Saturday, February 7, 2015
Changing the World, One Tuna Sandwich at a Time
I seem to have always wanted to reject the ordinary.
As a child, my favorite color was green instead of pink. I refused to wear the stylish clothes my mom bought me, in favor of old hand-me-down dresses. I didn't wear a single pair of jeans until I was about sixteen.
When we moved to Liberia when I was six, I wholeheartedly embraced my identity as a Third Culture Kid. I was thrilled to be different. Some missionary kids struggle with not fitting into their home cultures; I reveled in the fact that I did not fit in.
I was determined not to live an ordinary life. In high school, I volunteered to help with a Bible study for disabled kids. I spent summers at a camp for inner-city kids. I was determined to Change the World. I wonder now if my motivation was less about loving people and more about my fear of being ordinary.
I was terrified of suburbia and mini-vans. I am thankful that God in His graciousness is allowing me to spend my life in Africa. But I've discovered that even here, where adventures are much more common, the Ordinary still creeps in.
I'm in that place right now. We're involved in ministry that is still trying to get it's toddler feet on the ground. My husband spends the bulk of his time studying and preparing for classes. We have very few cool, exciting stories to tell.
New relationships are coming slower than I want. Language is coming slower than I want. I am trying to figure out this new world of having all my children in school, and how I am supposed to divide my time and what I should and shouldn't commit to.
And every day I make meals and fill water bottles. We do homework and pick up toys and I do some accounting for our ministry, and I help in my kids' classrooms, and I go to HOPAC board meetings. I am busy.....but it is all ordinary. Even power outages are a routine.
I find myself restless and discontent.
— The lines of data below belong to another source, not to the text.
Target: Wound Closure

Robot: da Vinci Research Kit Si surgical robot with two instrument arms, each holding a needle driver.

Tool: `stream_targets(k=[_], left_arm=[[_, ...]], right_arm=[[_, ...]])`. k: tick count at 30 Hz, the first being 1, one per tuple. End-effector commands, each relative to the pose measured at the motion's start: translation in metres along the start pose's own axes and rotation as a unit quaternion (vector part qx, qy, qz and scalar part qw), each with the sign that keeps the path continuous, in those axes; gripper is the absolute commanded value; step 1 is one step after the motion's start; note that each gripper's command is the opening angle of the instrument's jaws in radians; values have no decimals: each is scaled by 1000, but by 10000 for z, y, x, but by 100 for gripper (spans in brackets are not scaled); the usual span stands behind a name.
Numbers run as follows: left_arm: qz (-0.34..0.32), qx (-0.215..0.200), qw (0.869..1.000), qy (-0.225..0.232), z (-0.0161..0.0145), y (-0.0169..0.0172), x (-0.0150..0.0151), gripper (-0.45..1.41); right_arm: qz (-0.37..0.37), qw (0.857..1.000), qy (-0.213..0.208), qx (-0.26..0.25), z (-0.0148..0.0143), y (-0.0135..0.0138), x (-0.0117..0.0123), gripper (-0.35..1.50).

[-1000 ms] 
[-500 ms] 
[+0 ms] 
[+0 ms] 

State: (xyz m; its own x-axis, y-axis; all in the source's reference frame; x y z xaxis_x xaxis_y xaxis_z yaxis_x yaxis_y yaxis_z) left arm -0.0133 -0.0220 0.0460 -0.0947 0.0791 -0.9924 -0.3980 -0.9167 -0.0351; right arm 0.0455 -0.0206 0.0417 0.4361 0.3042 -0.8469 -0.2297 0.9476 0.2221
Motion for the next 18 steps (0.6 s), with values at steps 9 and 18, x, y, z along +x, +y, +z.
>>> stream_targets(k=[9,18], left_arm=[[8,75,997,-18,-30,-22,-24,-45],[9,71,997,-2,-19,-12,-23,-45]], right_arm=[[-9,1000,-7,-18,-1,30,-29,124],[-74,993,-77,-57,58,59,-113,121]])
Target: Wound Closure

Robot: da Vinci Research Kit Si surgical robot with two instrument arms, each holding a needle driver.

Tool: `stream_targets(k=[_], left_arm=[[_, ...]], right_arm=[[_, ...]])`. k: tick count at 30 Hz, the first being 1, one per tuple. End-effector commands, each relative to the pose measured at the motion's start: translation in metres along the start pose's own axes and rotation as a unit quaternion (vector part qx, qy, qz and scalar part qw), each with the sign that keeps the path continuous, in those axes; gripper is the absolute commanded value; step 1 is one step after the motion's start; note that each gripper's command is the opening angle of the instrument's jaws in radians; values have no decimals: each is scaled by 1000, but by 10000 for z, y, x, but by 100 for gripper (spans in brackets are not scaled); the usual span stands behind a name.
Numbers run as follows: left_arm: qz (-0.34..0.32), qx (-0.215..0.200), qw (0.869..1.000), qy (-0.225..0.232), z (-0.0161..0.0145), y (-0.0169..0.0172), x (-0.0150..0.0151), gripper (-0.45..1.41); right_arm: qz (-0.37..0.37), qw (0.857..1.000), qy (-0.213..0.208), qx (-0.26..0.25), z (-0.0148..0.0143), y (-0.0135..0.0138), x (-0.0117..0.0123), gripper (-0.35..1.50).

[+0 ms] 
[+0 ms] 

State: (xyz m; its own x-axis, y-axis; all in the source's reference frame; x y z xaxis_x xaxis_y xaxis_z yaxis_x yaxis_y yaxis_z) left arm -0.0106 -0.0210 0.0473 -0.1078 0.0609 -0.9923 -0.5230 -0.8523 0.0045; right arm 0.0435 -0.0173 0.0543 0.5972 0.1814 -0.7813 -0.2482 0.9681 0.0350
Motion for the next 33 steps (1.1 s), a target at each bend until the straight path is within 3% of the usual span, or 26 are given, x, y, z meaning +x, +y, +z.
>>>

I want more. I want to do more; I want to be more; I want to accomplish more. I feel like I must be doing something wrong.
We look for visions from heaven, for earthquakes and thunders of God's power, and we never dream that all the time God is in the commonplace things and people near us. If we will do the duty that lies nearest, we shall see Him. (Oswald Chambers, My Utmost For His Highest, February 7)
Once again, I must knock down the idol of Being Different. Am I where God wants me to be? Am I doing what God wants me to do? Then I must embrace the Ordinary. Pick up the toy; make the tuna sandwich; love the person in front of me.
Even though I'll always like green a whole lot more than pink.